The owners of RED, a buzzy, stylish Japanese fusion restaurant on West Washington Avenue, started with a sake list that was long on options but not on detail.
“We started just listing sakes and descriptions,” said Tanya Zhykharevich, who owns RED with Jack Yip.
But despite an ever-increasing number of quality sakes at Shinji Muramoto’s restaurants, Morris Ramen and RED itself, sake remains foreign to many locals. At RED, sales are significantly lower of sake than wine and cocktails.
Zhykharevich herself found it difficult to educate both staff and customers. Many have no way of telling the difference between honjozo, nigori and junmai daiginjo, which understandably puts a chill on spending $15 for five ounces of it.

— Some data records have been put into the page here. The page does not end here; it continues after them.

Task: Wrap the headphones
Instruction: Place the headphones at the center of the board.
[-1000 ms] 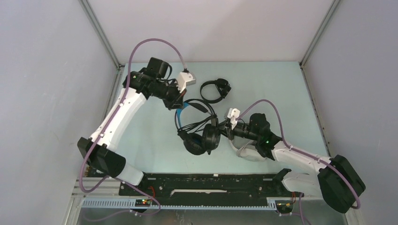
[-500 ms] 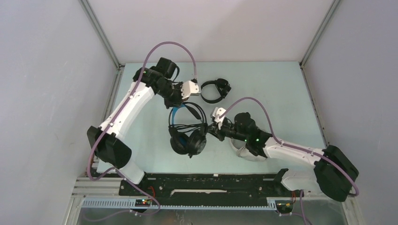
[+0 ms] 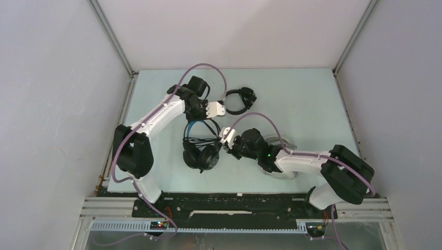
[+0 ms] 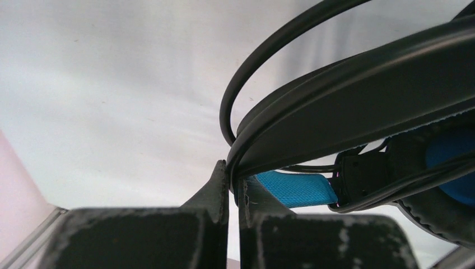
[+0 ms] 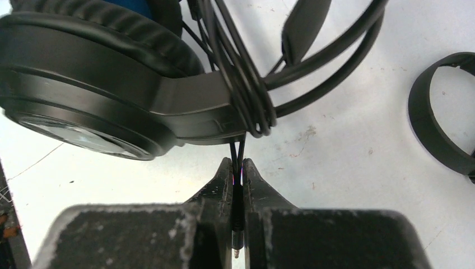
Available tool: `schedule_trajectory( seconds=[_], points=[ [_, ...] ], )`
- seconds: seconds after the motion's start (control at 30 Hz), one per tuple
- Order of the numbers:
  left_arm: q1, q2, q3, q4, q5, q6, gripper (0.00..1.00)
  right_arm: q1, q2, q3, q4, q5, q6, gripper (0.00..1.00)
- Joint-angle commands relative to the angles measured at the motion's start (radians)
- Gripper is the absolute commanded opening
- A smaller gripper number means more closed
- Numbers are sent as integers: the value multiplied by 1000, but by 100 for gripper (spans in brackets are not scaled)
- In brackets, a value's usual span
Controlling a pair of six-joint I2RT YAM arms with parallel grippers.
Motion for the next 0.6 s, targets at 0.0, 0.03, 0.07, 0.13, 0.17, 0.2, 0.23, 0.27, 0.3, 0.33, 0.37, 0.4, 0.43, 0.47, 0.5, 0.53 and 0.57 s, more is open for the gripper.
schedule_trajectory(
  seconds=[0.0, 0.03, 0.07, 0.13, 0.17, 0.2, 0.23, 0.27, 0.3, 0.33, 0.37, 0.4, 0.43, 0.47, 0.5, 0.53, 0.57],
  points=[
    [-2, 8, -73, 138, -291, 146, 0, 24, 18, 45, 16, 108, -67, 0],
    [-8, -4, -99, 179, -291, 156, 0, 30, 25, 48, 18, 116, -77, 0],
    [-15, -16, -121, 218, -292, 165, 0, 32, 29, 49, 20, 124, -86, 0],
    [-37, -36, -167, 269, -301, 184, 1, 35, 39, 52, 27, 129, -97, 0],
    [-43, -44, -180, 288, -300, 187, 3, 36, 45, 54, 28, 129, -100, 0],
    [-48, -51, -189, 298, -286, 188, 5, 37, 51, 57, 30, 128, -103, 0],
    [-52, -62, -196, 307, -270, 186, 9, 41, 57, 59, 31, 129, -107, 0],
    [-55, -71, -206, 315, -257, 184, 11, 44, 64, 62, 34, 129, -111, 0],
    [-61, -78, -215, 322, -248, 183, 15, 47, 70, 65, 36, 129, -115, 0],
    [-65, -85, -223, 329, -238, 183, 19, 49, 76, 70, 34, 129, -121, 0],
    [-69, -93, -229, 334, -225, 183, 22, 53, 84, 77, 31, 129, -127, 0],
    [-71, -100, -233, 334, -208, 181, 25, 55, 92, 84, 26, 129, -133, 0],
    [-71, -109, -238, 342, -187, 176, 28, 56, 100, 92, 21, 154, -141, 0],
    [-73, -118, -242, 344, -167, 171, 31, 59, 109, 99, 16, 163, -150, 0],
    [-74, -130, -247, 346, -145, 164, 34, 61, 115, 103, 15, 171, -162, 0],
    [-75, -141, -251, 349, -128, 160, 37, 61, 120, 105, 15, 178, -171, 0],
    [-76, -152, -256, 352, -111, 157, 40, 61, 123, 105, 16, 183, -177, 0]
  ],
)
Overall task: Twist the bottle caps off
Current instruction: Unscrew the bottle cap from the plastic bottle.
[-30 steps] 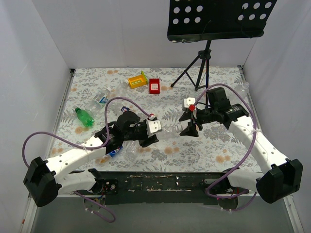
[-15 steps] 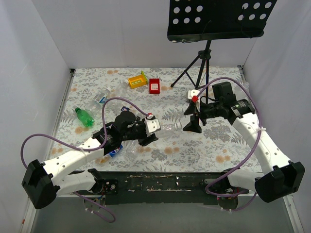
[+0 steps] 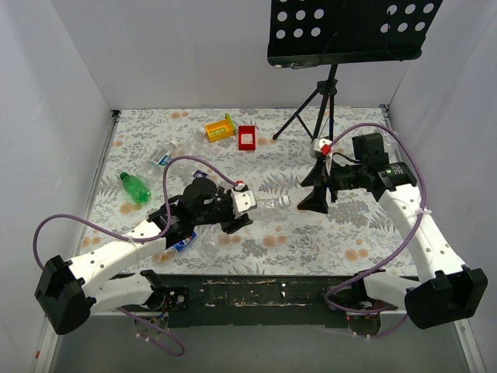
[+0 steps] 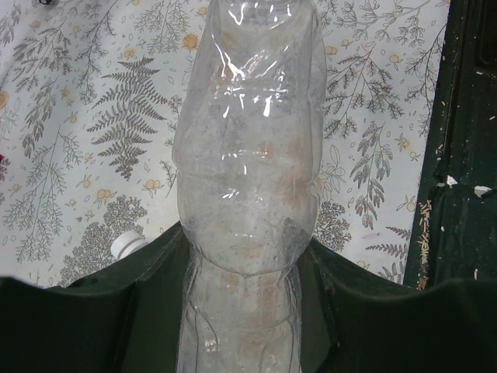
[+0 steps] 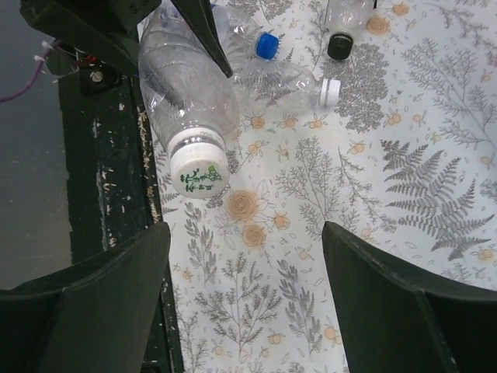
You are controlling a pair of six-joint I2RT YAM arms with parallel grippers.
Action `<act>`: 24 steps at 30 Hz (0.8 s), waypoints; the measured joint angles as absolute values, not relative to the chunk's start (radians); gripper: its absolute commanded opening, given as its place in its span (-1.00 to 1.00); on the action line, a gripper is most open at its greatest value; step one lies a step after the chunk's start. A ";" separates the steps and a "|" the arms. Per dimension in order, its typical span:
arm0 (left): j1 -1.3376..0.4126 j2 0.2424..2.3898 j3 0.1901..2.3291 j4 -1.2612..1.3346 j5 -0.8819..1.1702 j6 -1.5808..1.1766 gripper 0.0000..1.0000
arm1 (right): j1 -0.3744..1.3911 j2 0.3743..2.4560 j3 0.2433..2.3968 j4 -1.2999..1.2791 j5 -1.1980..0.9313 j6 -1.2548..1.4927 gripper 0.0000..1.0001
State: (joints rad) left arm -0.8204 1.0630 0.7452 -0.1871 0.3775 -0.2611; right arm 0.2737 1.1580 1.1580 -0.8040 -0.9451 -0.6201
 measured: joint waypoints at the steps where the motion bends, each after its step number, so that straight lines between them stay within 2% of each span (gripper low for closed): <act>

“We’re trying to bring more stuff, but because it’s imported from Japan, the price point is expensive,” she said. “It’s harder to find something that’s going to appeal to customers for their budget and their taste.”
Then two things happened. Zhykharevich went to a restaurant in Chicago that had a map of Japan on its menu, noting the regions where sake comes from. Then she met Dave Stefanski, a wine and sake specialist at the multi-state distributor Breakthru Beverage (formerly Wirtz Beverage).
With his help, RED developed a new list with more detail about style and flavor.
“I said, we need to redesign our menu so it’s more user-friendly,” Zhykharevich said. “There is nothing worse than being a customer who’s just afraid. They get overwhelmed and they close the menu and say, ‘Give me something.’
“By giving a little description, they can spend a little more time reading about … what is junmai, what is junmai ginjo, what is junmai daiginjo?”
Sake lives in its own beverage category. Made from rice, it can have a flavor profile similar to wine, with floral notes, citrus and melon flavors and a finish that ranges from lightly sweet to very dry. Drinkers often find umami flavors in sake.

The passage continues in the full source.